The were concerns that the area might be victimized by charity scams. Oklahoma Attorney General Scott Pruitt dispatched more than 30 investigators Tuesday to conduct investigations.

"The first scam we typically see after devastation like this is charity fraud," Pruitt said. "For those folks around the country who want to donate funds to help families in Oklahoma, please be alert and only donate to reputable relief charities such as the Salvation Army or the Red Cross."

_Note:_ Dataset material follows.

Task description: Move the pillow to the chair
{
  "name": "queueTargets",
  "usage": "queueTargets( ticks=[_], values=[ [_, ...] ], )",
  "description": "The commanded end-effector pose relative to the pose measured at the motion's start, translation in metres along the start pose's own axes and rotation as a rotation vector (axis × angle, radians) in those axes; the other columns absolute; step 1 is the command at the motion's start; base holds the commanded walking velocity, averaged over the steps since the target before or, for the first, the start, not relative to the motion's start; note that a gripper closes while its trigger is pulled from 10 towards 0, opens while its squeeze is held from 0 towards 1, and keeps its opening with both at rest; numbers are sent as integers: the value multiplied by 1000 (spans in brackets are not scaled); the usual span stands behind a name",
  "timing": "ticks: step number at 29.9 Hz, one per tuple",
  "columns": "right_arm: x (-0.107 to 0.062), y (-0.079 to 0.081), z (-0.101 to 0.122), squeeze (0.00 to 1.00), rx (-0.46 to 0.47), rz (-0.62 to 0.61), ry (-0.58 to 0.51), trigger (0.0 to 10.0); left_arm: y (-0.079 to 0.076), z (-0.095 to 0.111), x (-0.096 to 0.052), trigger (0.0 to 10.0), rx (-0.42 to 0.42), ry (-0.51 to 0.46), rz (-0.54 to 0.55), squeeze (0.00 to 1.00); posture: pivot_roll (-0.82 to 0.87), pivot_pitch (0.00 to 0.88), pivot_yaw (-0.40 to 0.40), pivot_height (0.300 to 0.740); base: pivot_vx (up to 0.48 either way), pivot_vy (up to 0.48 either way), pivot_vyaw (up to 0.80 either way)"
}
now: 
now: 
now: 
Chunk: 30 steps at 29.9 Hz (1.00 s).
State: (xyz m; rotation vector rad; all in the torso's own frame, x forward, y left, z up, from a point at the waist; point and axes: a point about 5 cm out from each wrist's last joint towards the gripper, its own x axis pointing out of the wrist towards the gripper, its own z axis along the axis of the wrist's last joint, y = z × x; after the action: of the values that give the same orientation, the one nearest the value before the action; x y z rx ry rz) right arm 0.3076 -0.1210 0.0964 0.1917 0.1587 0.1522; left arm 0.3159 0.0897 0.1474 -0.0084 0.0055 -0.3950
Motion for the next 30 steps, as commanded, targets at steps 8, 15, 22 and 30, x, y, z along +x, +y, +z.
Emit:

The Red Cross said it was accepting $10 pledges from people who text "REDCROSS" to 90999. People can also donate at the organization's website.

Claudia Todd, immediate past president of the district PTA in Moore, said the action officials at Plaza Towers Elementary took Monday afternoon as a monstrous tornado took aim at them is a routine drill practiced monthly at most schools in the district.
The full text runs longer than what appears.